Schulprojekt zur jüdischen Geschichte in Halle

Die Klassen der SOZ 25 setzten sich im Rahmen eines Schulprojekts mit dem Verein Zeit-Geschichten e.V. Halle (Saale) unter der Leitung von Juliane Bischoff intensiv mit der Geschichte der jüdischen Bevölkerung in Halle während der Zeit des Nationalsozialismus auseinander. Im Mittelpunkt stand das Schicksal von Manfred Katz und seiner Familie.

Zum Einstieg lernten die Schülerinnen und Schüler seine Lebensgeschichte kennen. Besonders eindrucksvoll war ein Brief, den Manfred Katz vor einigen Jahren an eine Schülerin des Südstadt-Gymnasiums schrieb. Darin schilderte er seine Jugend in Halle und die zunehmende Ausgrenzung und Verfolgung während der NS-Zeit.

Ein weiterer Projekthöhepunkt war eine Stadtführung zu den Stolpersteinen in Halle. An verschiedenen Stationen erfuhren die Schülerinnen und Schüler mehr über Menschen aus der Stadt, die während der NS-Zeit verfolgt, deportiert oder ermordet wurden. Die Gedenksteine im Straßenpflaster machten deutlich, wie nah diese Geschichte ist.

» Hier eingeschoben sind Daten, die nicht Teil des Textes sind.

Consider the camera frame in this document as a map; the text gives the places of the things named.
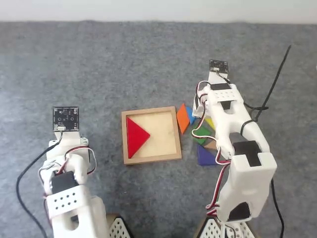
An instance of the black cable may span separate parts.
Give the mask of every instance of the black cable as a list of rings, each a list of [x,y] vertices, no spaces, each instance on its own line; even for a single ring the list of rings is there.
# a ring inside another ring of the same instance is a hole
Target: black cable
[[[234,238],[236,238],[236,231],[234,230],[234,228],[233,227],[231,227],[231,226],[228,226],[228,225],[225,225],[226,227],[229,227],[230,229],[232,229],[233,230],[233,235],[234,235]]]
[[[272,91],[273,91],[275,85],[276,85],[276,82],[277,82],[278,77],[279,77],[279,75],[280,75],[280,73],[281,73],[281,71],[282,71],[282,68],[283,68],[284,63],[285,63],[285,61],[286,61],[286,59],[287,59],[287,56],[288,56],[288,53],[289,53],[290,49],[291,49],[291,45],[289,45],[289,47],[287,48],[287,51],[286,51],[286,53],[285,53],[285,55],[284,55],[284,58],[283,58],[283,61],[282,61],[281,65],[280,65],[279,68],[278,68],[278,71],[277,71],[277,74],[276,74],[275,79],[274,79],[274,81],[273,81],[273,84],[272,84],[272,86],[271,86],[271,88],[270,88],[270,90],[269,90],[269,92],[268,92],[268,94],[267,94],[267,96],[266,96],[266,98],[265,98],[265,100],[264,100],[264,102],[263,102],[261,108],[259,109],[258,114],[255,116],[254,119],[248,120],[248,121],[246,121],[246,122],[244,122],[244,123],[242,124],[241,130],[240,130],[240,134],[241,134],[241,135],[242,135],[242,133],[243,133],[243,129],[244,129],[245,125],[248,124],[248,123],[250,123],[250,122],[253,122],[253,121],[257,122],[258,119],[259,119],[259,116],[261,115],[261,112],[265,109],[265,105],[266,105],[266,103],[267,103],[267,101],[268,101],[268,99],[269,99],[269,97],[270,97],[270,95],[271,95],[271,93],[272,93]],[[280,238],[283,238],[283,234],[284,234],[284,220],[283,220],[282,214],[281,214],[281,212],[280,212],[280,210],[279,210],[279,208],[278,208],[278,205],[277,205],[273,179],[271,180],[271,190],[272,190],[272,197],[273,197],[274,205],[275,205],[276,211],[277,211],[277,213],[278,213],[278,216],[279,216],[279,219],[280,219],[281,225],[282,225]]]
[[[249,104],[247,104],[247,103],[245,103],[245,102],[244,102],[243,104],[244,104],[247,108],[250,108],[250,109],[253,109],[253,110],[261,110],[261,108],[262,108],[262,107],[252,107],[252,106],[250,106]]]
[[[42,232],[42,235],[44,238],[48,238],[43,226],[40,224],[40,222],[36,219],[36,217],[30,212],[29,209],[27,209],[27,207],[25,206],[24,202],[22,201],[21,195],[20,195],[20,181],[22,179],[22,177],[25,175],[25,173],[43,156],[45,155],[47,152],[49,152],[50,150],[52,150],[55,146],[60,144],[60,141],[63,138],[63,132],[60,132],[60,138],[58,140],[58,142],[52,146],[50,146],[49,148],[47,148],[45,151],[43,151],[35,160],[33,160],[23,171],[22,173],[19,175],[19,177],[16,180],[16,185],[15,185],[15,191],[16,191],[16,196],[19,200],[19,203],[21,204],[22,208],[24,209],[24,211],[29,215],[29,217],[36,223],[36,225],[39,227],[39,229]]]
[[[222,76],[219,74],[219,72],[218,72],[218,71],[216,71],[216,74],[217,74],[220,78],[223,78],[223,79],[224,79],[224,81],[226,81],[226,82],[227,82],[227,84],[230,84],[230,80],[229,80],[229,79],[227,79],[227,78],[225,78],[225,77],[222,77]]]
[[[244,129],[244,127],[246,126],[246,124],[248,124],[248,123],[250,123],[250,122],[253,122],[253,121],[254,121],[254,120],[251,119],[251,120],[245,121],[245,122],[242,124],[241,129],[240,129],[240,135],[242,135],[243,129]]]
[[[274,87],[275,87],[275,85],[276,85],[276,82],[277,82],[277,80],[278,80],[278,77],[279,77],[279,75],[280,75],[280,73],[281,73],[281,71],[282,71],[282,68],[283,68],[283,66],[284,66],[284,63],[285,63],[285,61],[286,61],[286,59],[287,59],[288,53],[289,53],[289,51],[290,51],[290,49],[291,49],[291,46],[292,46],[292,45],[289,45],[288,48],[287,48],[287,51],[286,51],[286,53],[285,53],[285,55],[284,55],[284,58],[283,58],[283,60],[282,60],[281,65],[280,65],[279,68],[278,68],[277,74],[276,74],[275,79],[274,79],[274,81],[273,81],[273,83],[272,83],[272,86],[271,86],[271,88],[270,88],[270,90],[269,90],[269,92],[268,92],[268,94],[267,94],[267,96],[266,96],[266,99],[264,100],[264,102],[263,102],[263,104],[262,104],[262,107],[261,107],[261,109],[259,110],[258,114],[255,116],[255,121],[258,121],[259,116],[261,115],[261,113],[262,113],[262,111],[264,110],[264,107],[265,107],[265,105],[266,105],[266,103],[267,103],[269,97],[271,96],[271,93],[272,93],[272,91],[273,91],[273,89],[274,89]]]
[[[281,221],[281,225],[282,225],[281,234],[280,234],[279,237],[283,238],[283,235],[284,235],[284,220],[283,220],[281,212],[279,211],[278,204],[277,204],[277,201],[276,201],[274,180],[273,179],[271,180],[271,190],[272,190],[272,197],[273,197],[274,205],[275,205],[276,211],[278,213],[278,217],[279,217],[279,219]]]

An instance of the red triangle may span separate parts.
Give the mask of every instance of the red triangle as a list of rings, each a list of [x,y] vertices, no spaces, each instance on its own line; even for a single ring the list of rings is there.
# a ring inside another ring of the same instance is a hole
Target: red triangle
[[[148,140],[150,134],[143,130],[133,120],[127,118],[127,136],[128,136],[128,157],[129,159],[140,149]]]

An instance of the wooden frame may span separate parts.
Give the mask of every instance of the wooden frame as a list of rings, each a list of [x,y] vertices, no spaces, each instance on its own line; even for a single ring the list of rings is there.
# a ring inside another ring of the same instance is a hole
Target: wooden frame
[[[127,140],[126,118],[127,117],[137,117],[140,115],[153,115],[153,114],[161,114],[161,113],[170,113],[171,114],[176,153],[166,154],[166,155],[158,155],[158,156],[147,156],[147,157],[133,156],[131,159],[129,159],[128,158],[128,140]],[[141,164],[141,163],[156,162],[156,161],[177,160],[177,159],[182,158],[175,107],[151,108],[151,109],[142,109],[142,110],[134,110],[134,111],[125,111],[125,112],[121,113],[121,117],[122,117],[123,161],[124,161],[125,165]]]

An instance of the circuit board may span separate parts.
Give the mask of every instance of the circuit board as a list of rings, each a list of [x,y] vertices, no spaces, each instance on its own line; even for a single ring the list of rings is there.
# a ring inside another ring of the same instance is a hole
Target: circuit board
[[[53,107],[53,131],[79,131],[79,108],[78,107]]]
[[[210,59],[209,60],[209,71],[228,74],[228,72],[229,72],[228,62]]]

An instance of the blue triangle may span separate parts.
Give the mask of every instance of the blue triangle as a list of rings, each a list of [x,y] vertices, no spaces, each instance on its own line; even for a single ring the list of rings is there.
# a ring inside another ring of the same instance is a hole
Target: blue triangle
[[[192,116],[193,110],[190,107],[186,106],[186,112],[187,112],[190,125],[192,125],[194,121],[196,120],[196,118]]]
[[[197,144],[198,164],[201,166],[217,165],[216,157],[200,144]]]

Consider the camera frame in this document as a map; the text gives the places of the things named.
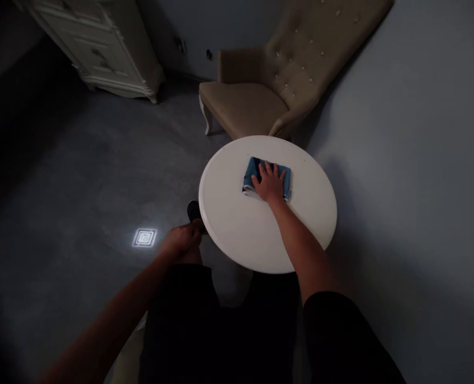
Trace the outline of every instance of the white round table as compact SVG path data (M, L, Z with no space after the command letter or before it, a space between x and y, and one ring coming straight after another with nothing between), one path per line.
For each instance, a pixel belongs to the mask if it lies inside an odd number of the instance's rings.
M222 147L199 183L199 207L206 230L229 258L251 270L281 274L294 270L269 205L242 194L251 156L292 170L288 201L322 248L336 227L333 187L320 165L298 146L271 136L249 136Z

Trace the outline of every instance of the blue cloth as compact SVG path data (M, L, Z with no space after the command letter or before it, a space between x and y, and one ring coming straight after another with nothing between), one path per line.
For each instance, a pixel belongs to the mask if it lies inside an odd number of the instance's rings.
M251 157L249 159L249 164L247 165L247 171L246 171L246 174L244 175L244 186L242 187L242 193L244 195L256 197L258 199L259 199L259 196L253 187L251 176L255 175L258 178L258 182L262 182L262 176L260 175L260 170L258 168L258 165L260 163L265 168L265 160L259 159L257 157ZM283 198L285 199L285 201L288 201L288 199L290 199L290 194L291 194L290 178L291 178L292 171L290 170L290 168L285 167L283 165L279 165L279 164L278 164L278 170L279 170L280 175L283 171L286 171L285 179L283 180Z

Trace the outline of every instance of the wall outlet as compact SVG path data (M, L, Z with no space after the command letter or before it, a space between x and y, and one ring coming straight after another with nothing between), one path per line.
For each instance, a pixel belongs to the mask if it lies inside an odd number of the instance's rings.
M180 53L186 53L187 52L187 47L185 45L185 40L184 39L181 39L179 38L178 36L173 36L173 40L174 40L174 45L176 46L176 49L180 52Z

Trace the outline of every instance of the chair armrest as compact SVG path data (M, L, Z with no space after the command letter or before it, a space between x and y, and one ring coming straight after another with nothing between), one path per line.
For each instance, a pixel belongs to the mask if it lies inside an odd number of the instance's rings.
M296 128L318 103L318 98L311 98L279 117L272 126L269 136L276 136L282 139L288 138L294 128Z
M219 82L263 83L263 47L219 51Z

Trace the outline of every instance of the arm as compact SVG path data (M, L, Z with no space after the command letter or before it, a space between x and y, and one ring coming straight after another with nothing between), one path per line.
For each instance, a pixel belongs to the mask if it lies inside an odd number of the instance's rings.
M304 331L312 382L405 383L358 307L338 293L317 239L283 200L283 179L266 162L253 185L269 203L301 288Z
M265 165L266 169L259 166L262 182L258 183L253 176L253 185L278 222L283 244L299 278L302 303L316 292L338 291L322 246L283 200L285 172L278 176L277 164L274 170L268 162Z
M39 383L103 383L169 267L199 241L195 225L173 228L155 260L107 304Z

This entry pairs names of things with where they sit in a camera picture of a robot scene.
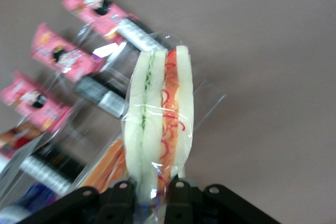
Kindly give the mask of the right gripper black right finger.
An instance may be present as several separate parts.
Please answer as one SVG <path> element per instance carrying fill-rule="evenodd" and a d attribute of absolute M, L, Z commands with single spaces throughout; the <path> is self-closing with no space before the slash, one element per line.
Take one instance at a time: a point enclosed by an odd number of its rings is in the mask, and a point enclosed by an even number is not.
<path fill-rule="evenodd" d="M 165 223 L 205 223 L 203 192 L 196 180 L 174 179 L 167 195 Z"/>

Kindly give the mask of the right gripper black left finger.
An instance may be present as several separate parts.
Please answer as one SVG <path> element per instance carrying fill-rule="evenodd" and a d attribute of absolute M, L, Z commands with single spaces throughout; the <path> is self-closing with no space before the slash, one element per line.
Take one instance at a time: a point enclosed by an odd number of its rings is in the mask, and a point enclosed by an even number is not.
<path fill-rule="evenodd" d="M 135 186 L 132 180 L 115 182 L 101 197 L 98 223 L 133 223 Z"/>

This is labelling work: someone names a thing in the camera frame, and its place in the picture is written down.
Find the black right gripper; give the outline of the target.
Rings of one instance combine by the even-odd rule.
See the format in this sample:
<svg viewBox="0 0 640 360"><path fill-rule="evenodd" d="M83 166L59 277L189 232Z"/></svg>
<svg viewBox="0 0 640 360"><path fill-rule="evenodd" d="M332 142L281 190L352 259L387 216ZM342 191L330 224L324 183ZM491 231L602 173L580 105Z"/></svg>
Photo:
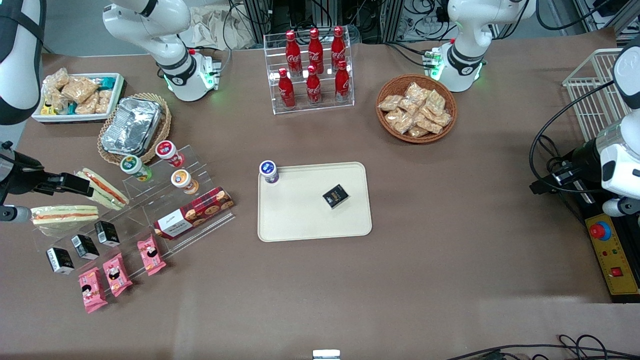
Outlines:
<svg viewBox="0 0 640 360"><path fill-rule="evenodd" d="M72 193L91 198L94 189L86 178L70 173L45 172L41 162L12 149L1 150L1 194Z"/></svg>

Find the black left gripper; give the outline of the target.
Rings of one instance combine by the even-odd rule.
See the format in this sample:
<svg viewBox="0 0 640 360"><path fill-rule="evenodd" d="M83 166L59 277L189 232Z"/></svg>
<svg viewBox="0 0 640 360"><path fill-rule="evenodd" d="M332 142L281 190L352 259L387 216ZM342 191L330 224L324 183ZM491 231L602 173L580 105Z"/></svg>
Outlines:
<svg viewBox="0 0 640 360"><path fill-rule="evenodd" d="M570 160L551 159L551 177L558 185L574 183L577 177L592 183L602 179L601 156L597 140L591 139L570 153ZM529 185L534 195L556 194L555 184L547 179L535 180Z"/></svg>

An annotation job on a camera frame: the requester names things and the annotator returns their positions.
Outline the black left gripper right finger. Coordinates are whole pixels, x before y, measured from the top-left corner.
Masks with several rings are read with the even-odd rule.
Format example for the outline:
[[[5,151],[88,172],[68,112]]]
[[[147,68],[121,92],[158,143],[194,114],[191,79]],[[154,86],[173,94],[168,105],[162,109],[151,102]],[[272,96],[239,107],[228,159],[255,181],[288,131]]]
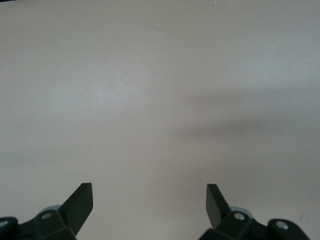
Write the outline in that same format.
[[[230,208],[219,187],[206,187],[206,212],[211,223],[201,240],[308,240],[294,222],[274,218],[263,225],[241,208]]]

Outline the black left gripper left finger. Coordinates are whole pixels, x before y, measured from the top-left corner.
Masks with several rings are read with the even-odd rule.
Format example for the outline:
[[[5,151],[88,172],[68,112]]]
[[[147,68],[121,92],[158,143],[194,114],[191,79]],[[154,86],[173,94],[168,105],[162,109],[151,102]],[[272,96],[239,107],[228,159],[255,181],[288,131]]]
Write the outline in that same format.
[[[93,210],[93,187],[82,183],[62,204],[43,209],[19,223],[13,216],[0,218],[2,240],[75,240]]]

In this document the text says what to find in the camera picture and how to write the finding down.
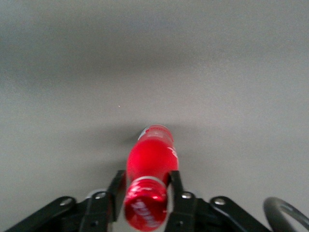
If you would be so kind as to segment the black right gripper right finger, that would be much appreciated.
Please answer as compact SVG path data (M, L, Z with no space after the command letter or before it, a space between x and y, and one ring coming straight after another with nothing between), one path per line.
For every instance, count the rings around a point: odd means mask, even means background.
M173 210L170 213L165 232L194 232L196 226L197 198L184 190L179 171L170 172L173 188Z

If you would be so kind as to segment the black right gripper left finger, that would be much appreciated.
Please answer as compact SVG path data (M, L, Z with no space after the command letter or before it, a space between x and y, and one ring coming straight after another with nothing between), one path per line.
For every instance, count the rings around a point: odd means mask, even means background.
M87 199L82 218L83 232L112 232L126 191L126 172L119 170L107 189L95 191Z

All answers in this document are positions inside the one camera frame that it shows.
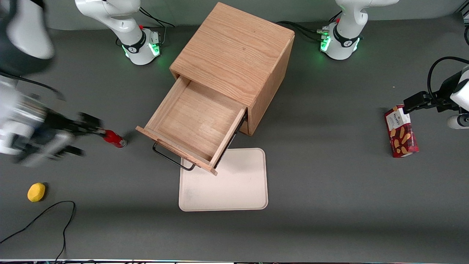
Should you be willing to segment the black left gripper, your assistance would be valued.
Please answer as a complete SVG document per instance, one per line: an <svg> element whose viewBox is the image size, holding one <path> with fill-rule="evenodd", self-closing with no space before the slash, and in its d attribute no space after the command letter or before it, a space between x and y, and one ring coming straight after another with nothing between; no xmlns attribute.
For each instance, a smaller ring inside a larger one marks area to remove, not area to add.
<svg viewBox="0 0 469 264"><path fill-rule="evenodd" d="M427 78L428 92L420 91L403 101L404 113L410 114L411 112L417 110L427 110L434 107L436 108L437 112L443 112L446 110L463 112L462 108L450 99L450 96L459 84L459 79L462 76L462 72L459 71L444 80L444 82L442 82L440 86L440 89L437 92L432 92L432 73L433 72L430 71Z"/></svg>

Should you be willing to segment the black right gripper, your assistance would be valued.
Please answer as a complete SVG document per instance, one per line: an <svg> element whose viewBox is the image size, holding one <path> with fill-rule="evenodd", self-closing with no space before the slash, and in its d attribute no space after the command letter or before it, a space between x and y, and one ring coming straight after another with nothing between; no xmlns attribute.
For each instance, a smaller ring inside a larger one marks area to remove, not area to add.
<svg viewBox="0 0 469 264"><path fill-rule="evenodd" d="M71 133L74 137L94 134L105 136L106 130L102 128L102 120L89 114L79 112L79 119L68 119L54 110L46 110L46 118L38 128L38 143L46 144L53 140L60 131Z"/></svg>

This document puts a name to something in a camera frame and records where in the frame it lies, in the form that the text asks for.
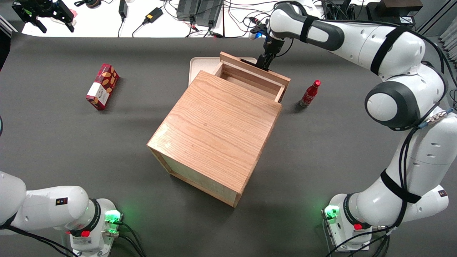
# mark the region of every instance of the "robot end effector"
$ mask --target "robot end effector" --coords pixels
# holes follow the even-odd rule
[[[46,27],[38,17],[52,17],[62,21],[73,32],[72,25],[74,15],[62,0],[53,3],[52,0],[16,0],[11,6],[23,22],[30,22],[37,26],[43,33]]]

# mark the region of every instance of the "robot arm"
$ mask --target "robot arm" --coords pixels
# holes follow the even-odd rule
[[[439,183],[457,156],[457,116],[437,107],[445,96],[447,81],[434,68],[421,63],[425,53],[421,38],[391,26],[322,21],[308,16],[304,8],[291,1],[276,3],[265,34],[265,52],[256,67],[267,70],[285,38],[329,50],[380,77],[382,82],[365,99],[365,109],[376,122],[405,131],[391,164],[369,188],[331,199],[326,213],[331,218],[328,224],[333,243],[340,246],[338,251],[366,246],[371,234],[351,238],[371,232],[373,225],[395,224],[404,200],[392,188],[393,184],[401,186],[399,161],[407,130],[443,113],[448,115],[411,138],[405,165],[406,191],[420,200],[407,203],[403,221],[432,216],[447,207],[448,197]]]
[[[0,171],[0,235],[45,228],[65,229],[74,254],[108,256],[121,221],[107,199],[90,199],[77,186],[26,190],[24,182]]]

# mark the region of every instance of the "wooden drawer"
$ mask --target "wooden drawer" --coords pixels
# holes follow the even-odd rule
[[[224,52],[221,52],[219,59],[220,63],[213,71],[213,75],[275,102],[281,102],[289,85],[289,78],[256,68]]]

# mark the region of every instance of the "dark gray mat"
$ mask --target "dark gray mat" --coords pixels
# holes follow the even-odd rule
[[[337,193],[370,186],[401,136],[365,113],[365,96],[380,82],[368,70],[299,42],[273,62],[271,68],[292,82],[236,209],[169,176],[146,147],[186,89],[191,58],[220,51],[257,57],[261,45],[247,39],[16,34],[0,72],[0,169],[28,189],[79,185],[93,198],[111,199],[150,257],[323,257],[321,208]],[[122,80],[99,112],[85,95],[104,62]],[[296,112],[295,103],[315,79],[322,81],[319,94],[307,111]],[[392,234],[389,257],[454,255],[455,170],[453,165],[442,183],[450,206],[402,224]],[[59,240],[53,229],[37,233]],[[134,256],[128,249],[119,239],[111,256]],[[59,254],[33,239],[2,236],[0,256]]]

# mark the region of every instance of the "red bottle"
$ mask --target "red bottle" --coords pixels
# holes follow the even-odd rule
[[[314,97],[317,95],[317,90],[320,86],[320,81],[316,80],[312,86],[310,86],[305,94],[303,95],[302,99],[298,102],[303,108],[308,108],[308,106],[311,104],[311,101],[314,99]]]

Besonders bewegend war auch die Begegnung mit der Tochter von Manfred Katz, die heute in Israel lebt. Sie berichtete von ihrer Familie, vom Weiterleben nach dem Holocaust und davon, wie wichtig es ist, die Erinnerung wachzuhalten.

Zum Abschluss besuchte die Gruppe die Synagoge in Halle, wo sie Einblicke in die jüdische Religion, das Gemeindeleben und die Auswirkungen der NS-Zeit auf die jüdische Gemeinschaft erhielt.

Das Projekt ermöglichte den Schülerinnen und Schülern einen intensiven Zugang zur jüdischen Geschichte, zur Verfolgung während des Nationalsozialismus und zu den Schicksalen der Opfer. Besonders persönliche Begegnungen und authentische Zeugnisse machten das Thema greifbar.

Im April wird das Projekt fortgesetzt. Dann steht das Thema „Kindereuthanasie im NS-Deutschland“ im Mittelpunkt, um die Auseinandersetzung mit Verantwortung, Erinnerung und Menschlichkeit weiter zu vertiefen.